The Future of Philadelphia Port: The World's Next Energy Hub?

Maria Johansson, for GPA -- 300 years ago, shortly after William Penn’s ship “The Welcome” arrived on the Delaware River, the port of Philadelphia was established. It became the country's leading trade hub and remained so for over 100 years.

Today, it is the fourth largest port in the country and contributes $7.8 billion in wages and salaries per year to the Philadelphia area, while connecting our country with trade routes across the entire globe.

At the annual Philadelphia Port Authority luncheon hosted by the World Trade Association of Philadelphia on November 7th, guests were given an overview of the Greater Philadelphia Port Complex and key national and maritime issues from the past year. They were also given a glimpse into the future, delivered by keynote speaker Commissioner William P. Doyle of the Federal Maritime Commission and guest speaker Dennis Rochford, President of the Maritime Exchange for the Delaware River and Bay.

Since 1994, Rothford has enjoyed “the closest thing to a lifetime appointment you can get” and has been able to see the port of Philadelphia grow. He reported that although the port took a hit in the wake of the recession, shrinking from 2,500 vessels a year before the recession to 1,950 vessels in 2005, the numbers are starting to grow once more. In 2014, he reported, the total number of vessels will land somewhere between 2,200 and 2,250.

Commissioner Doyle, who started his career in Massachusetts and currently shares his expertise of the maritime industry in Washington D.C., expressed how impressed he was with the work of everyone involved in the Philadelphia Port.

“It is a vibrant port,” he said, emphasizing that many of the strategies implemented by other American ports today were already in effect in Philadelphia twenty years ago.

Many of the speeches at the luncheon focused on natural gas and Pennsylvania’s position as an “energy hub.” In the state of Pennsylvania, investors find both wet and dry natural gas, something which is highly sought after in Europe. With Philadelphia’s unique position as a major city and port with the added advantage of having such natural resources on its doorstep, the vision for the future of the Philadelphia Port is bright.

“When the smoke clears, we are going to be an energy export hub. Dare I say the Houston of the east coast?” ventured Rochford.

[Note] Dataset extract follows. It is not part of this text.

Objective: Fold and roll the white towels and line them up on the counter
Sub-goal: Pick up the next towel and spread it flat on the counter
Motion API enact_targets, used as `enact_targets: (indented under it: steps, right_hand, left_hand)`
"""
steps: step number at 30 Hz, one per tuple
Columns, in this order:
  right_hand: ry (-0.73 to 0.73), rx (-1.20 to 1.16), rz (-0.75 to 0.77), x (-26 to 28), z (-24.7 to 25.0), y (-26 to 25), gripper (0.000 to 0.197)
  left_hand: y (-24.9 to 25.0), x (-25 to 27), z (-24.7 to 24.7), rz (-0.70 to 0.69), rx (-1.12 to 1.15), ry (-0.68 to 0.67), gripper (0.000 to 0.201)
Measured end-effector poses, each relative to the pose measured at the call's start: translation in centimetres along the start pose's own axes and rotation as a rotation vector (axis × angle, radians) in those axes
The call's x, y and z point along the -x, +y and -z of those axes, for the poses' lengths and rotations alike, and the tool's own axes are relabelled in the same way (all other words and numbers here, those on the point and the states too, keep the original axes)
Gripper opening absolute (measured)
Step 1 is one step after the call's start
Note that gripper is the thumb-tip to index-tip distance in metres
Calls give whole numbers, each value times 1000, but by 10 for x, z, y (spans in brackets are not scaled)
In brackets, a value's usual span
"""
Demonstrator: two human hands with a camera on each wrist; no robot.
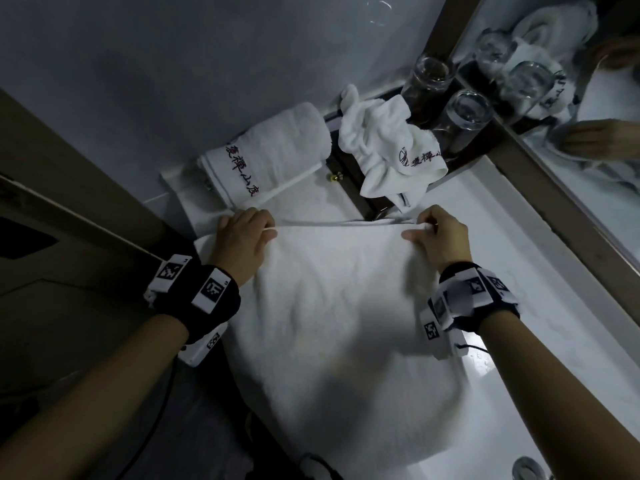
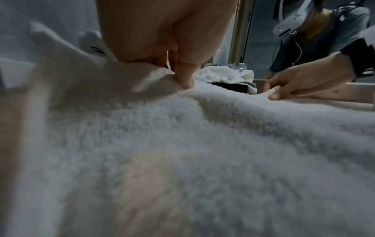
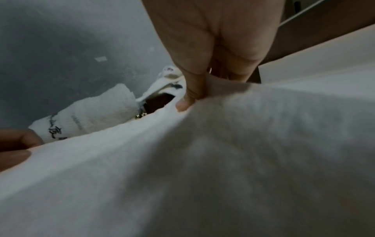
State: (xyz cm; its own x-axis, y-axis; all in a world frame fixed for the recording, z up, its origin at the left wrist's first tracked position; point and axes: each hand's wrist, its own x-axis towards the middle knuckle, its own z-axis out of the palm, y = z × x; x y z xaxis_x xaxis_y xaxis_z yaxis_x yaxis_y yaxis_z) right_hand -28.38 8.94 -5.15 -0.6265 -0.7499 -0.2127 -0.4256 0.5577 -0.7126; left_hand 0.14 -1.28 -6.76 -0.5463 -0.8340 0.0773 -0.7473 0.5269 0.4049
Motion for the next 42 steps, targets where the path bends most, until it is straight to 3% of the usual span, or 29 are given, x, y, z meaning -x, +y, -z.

In addition to the simple presence of sought-after goods and the efficient means to transport them, the trade connections between Philadelphia and the rest of the world continue to grow. Commissioner Doyle mentioned a number of transatlantic and transpacific projects involving many countries and companies, a few of which are based in or have strong connections to Philadelphia.

“The international carrier world is rapidly changing,” he said, as he encouraged Philadelphia and its port to “keep up the good work.”

“There is so much economic opportunity to look forward to,” Doyle continued. He emphasized that not only does the Philadelphia Port contribute to the local economy and job market, but that it has the potential of doing the same favor for the rest of the country. Overall, Philadelphia and Pennsylvania trade has much to look forward to.